Courts Arbitration Overdraft Consumer Finance Class Action

Courts

On December 9, the U.S. District Court for the Southern District of New York denied a defendant bank’s motion to compel arbitration in an action alleging the bank’s policy on overdraft fees caused customers to pay fees on accounts that were allegedly “never actually overdrawn.” Plaintiff filed a putative class action against the defendant seeking monetary damages from the defendant’s assessment and collection of these fees, and the defendant moved to compel arbitration. The court considered, among other things, whether 2014 and 2021 versions of the bank’s deposit account agreements constituted a request for the plaintiff to enter into a new agreement, in addition to whether “the extent to which a party subject to an agreement containing an arbitration provision with an optout clause . . . has a continuing obligation or opportunity to opt-out of arbitration each time the contract is amended or whether the party is bound by their assent to or rejection of arbitration at the first instance the opt-out procedure is offered.”
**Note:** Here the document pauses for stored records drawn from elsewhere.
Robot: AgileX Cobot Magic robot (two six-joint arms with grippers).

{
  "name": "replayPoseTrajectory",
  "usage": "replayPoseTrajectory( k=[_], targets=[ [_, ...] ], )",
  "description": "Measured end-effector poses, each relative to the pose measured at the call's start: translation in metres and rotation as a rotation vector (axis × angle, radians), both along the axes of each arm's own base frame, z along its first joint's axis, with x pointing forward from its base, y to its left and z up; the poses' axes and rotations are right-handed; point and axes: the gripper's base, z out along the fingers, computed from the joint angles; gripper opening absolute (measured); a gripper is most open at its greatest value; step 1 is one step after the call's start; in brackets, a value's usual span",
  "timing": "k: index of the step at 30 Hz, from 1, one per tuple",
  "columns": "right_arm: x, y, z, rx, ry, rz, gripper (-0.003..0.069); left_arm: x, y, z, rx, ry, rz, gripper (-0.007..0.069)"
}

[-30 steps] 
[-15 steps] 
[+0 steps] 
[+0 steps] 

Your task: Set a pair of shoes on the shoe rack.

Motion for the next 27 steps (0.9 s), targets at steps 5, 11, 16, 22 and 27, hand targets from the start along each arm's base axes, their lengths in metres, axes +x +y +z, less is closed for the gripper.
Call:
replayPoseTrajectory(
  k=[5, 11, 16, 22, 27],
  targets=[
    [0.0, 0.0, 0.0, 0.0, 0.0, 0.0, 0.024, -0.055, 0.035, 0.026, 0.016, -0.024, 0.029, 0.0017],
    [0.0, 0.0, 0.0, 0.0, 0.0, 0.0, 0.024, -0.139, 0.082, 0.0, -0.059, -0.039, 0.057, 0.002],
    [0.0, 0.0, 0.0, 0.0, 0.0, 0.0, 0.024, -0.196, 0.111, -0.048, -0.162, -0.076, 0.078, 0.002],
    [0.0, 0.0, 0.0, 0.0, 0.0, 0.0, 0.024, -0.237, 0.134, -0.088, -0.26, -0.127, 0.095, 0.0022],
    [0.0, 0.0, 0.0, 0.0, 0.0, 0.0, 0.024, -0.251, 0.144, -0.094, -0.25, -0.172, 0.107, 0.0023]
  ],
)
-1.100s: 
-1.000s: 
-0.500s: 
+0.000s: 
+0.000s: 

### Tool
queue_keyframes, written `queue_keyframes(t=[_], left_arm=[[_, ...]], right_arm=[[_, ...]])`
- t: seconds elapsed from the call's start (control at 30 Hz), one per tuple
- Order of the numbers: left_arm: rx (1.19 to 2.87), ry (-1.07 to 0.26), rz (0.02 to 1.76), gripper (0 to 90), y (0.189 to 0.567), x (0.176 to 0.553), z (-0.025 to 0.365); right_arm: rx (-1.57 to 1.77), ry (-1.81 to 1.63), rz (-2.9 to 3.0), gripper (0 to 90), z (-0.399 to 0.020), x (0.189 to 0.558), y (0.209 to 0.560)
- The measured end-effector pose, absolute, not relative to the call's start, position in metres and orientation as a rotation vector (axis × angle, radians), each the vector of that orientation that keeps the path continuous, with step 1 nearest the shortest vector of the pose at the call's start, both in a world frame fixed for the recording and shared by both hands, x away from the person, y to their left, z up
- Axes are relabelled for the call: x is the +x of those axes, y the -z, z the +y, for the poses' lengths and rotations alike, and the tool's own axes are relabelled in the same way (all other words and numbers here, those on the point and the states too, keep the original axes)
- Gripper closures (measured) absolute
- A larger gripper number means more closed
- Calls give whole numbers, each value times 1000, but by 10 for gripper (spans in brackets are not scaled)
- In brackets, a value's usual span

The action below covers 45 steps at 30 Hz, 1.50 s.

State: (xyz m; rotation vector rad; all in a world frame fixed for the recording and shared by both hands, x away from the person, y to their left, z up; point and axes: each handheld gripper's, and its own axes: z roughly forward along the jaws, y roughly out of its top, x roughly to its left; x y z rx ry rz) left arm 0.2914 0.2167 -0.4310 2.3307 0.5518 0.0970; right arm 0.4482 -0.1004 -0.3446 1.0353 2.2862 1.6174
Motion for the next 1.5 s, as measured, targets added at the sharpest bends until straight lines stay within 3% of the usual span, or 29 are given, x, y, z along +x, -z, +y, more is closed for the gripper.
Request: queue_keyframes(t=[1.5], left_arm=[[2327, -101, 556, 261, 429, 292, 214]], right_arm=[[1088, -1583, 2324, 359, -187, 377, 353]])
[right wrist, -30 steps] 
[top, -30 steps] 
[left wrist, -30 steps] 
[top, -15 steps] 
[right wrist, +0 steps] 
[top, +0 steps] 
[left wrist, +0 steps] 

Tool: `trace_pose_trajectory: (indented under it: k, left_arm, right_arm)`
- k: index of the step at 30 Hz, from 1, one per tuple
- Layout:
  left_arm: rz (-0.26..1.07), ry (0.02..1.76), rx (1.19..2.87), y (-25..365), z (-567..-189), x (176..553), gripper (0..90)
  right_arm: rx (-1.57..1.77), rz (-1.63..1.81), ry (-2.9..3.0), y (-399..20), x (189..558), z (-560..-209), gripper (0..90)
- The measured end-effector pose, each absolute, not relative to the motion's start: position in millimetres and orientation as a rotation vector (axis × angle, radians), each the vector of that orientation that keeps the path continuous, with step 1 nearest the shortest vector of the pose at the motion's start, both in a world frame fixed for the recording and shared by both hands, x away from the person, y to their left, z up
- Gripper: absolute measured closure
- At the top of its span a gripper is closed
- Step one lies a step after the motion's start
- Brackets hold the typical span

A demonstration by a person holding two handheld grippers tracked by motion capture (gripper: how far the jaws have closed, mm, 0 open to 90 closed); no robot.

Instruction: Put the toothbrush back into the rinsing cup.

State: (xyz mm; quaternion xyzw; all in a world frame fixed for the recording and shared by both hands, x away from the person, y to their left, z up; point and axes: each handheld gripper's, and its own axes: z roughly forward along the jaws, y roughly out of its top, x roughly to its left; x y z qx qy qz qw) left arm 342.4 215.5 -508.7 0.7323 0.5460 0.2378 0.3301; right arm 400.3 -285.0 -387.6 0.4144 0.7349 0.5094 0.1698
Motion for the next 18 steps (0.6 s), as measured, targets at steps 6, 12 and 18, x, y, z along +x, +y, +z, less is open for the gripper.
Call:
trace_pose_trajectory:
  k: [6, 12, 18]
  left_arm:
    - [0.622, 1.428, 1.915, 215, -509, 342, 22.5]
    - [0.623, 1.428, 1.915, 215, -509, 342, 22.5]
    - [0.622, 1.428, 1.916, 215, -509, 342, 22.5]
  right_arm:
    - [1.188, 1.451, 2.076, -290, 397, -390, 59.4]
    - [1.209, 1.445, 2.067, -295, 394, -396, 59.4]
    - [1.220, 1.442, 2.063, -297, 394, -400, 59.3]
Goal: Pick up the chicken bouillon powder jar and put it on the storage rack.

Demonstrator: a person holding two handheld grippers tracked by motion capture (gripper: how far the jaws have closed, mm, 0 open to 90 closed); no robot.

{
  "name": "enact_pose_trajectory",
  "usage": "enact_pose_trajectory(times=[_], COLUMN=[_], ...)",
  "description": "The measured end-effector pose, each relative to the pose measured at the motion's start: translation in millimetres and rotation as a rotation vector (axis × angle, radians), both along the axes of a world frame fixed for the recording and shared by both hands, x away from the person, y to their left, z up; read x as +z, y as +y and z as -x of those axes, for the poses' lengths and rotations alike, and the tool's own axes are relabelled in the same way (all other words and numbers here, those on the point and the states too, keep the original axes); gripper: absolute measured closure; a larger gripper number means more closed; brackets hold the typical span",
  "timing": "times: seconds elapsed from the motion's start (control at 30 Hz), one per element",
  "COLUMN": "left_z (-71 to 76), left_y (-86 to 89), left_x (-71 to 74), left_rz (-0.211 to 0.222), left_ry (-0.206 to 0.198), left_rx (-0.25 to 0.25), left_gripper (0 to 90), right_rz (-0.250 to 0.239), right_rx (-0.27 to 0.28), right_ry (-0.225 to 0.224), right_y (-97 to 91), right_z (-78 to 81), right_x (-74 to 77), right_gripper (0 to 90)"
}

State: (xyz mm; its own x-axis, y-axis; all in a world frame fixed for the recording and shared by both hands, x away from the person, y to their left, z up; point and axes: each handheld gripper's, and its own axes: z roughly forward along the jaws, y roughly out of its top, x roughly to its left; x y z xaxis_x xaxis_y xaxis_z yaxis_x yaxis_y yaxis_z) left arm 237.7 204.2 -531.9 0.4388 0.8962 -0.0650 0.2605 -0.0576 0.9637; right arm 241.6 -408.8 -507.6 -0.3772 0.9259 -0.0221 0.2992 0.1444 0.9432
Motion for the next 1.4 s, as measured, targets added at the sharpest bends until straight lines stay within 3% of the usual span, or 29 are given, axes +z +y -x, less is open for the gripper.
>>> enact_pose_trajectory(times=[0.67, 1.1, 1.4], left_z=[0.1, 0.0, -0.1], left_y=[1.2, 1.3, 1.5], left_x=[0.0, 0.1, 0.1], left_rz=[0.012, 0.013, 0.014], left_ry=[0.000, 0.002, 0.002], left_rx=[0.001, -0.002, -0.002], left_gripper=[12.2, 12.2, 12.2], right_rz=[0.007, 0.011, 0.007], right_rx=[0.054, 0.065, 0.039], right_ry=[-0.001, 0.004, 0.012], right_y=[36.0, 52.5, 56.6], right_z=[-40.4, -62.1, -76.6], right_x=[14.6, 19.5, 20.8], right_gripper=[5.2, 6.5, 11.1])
The court noted that the plaintiff’s account, which was opened in 2004, was governed by a 2002 version of an agreement that did not contain any dispute resolution provisions, nor did it require mandatory arbitration. However, the agreement did include a change of terms provision that stated customers “could be ‘bound by these changes, with or without notice.’” The agreement was amended in 2008 to include an arbitration provision and contained an opt-out clause allowing customers to reject the arbitration provision within 45 days of opening an account. In 2014, the defendant sent a notice to customers about further modifications made to initial account disclosures. The 2014 notice stated that customers could opt out of the entire amended agreement, which contained the arbitration clause, if they closed their account within 60 days. If they chose not to close the account, customers would be deemed to have accepted the amended agreement. A 2021 amendment agreement also included the arbitration provision. The defendant argued that the plaintiff is subject to the arbitration provision because he could have opted out as early as 2008 but chose not to and continued to use his account after receiving the 2014 notice.

The court disagreed, stating that the plaintiff would still have been obligated to arbitrate disputes under a survival clause in the 2008 contract, which said that the arbitration clause “shall survive the closure of your deposit account.” The court found that the 2014 notice did not provide the plaintiff a meaningful opportunity to opt out of arbitration. Moreover, because the plaintiff was unable to opt out under the 2008 agreement, “no contract to arbitrate was formed, and [the plaintiff] was not required to opt out again when [the defendant] amended the contract in or about January 2014 or thereafter.” “The lack of notice and absolute lack of opportunity for [the plaintiff] to opt out render the 2008 [agreement] unconscionable under New York law, which seeks to ‘ensure that the more powerful party’ — here, [the defendant] — ‘cannot ‘surprise’ the other party with some overly oppressive term,’ like an arbitration provision with an opt-out procedure that could never be exercised,” the court wrote.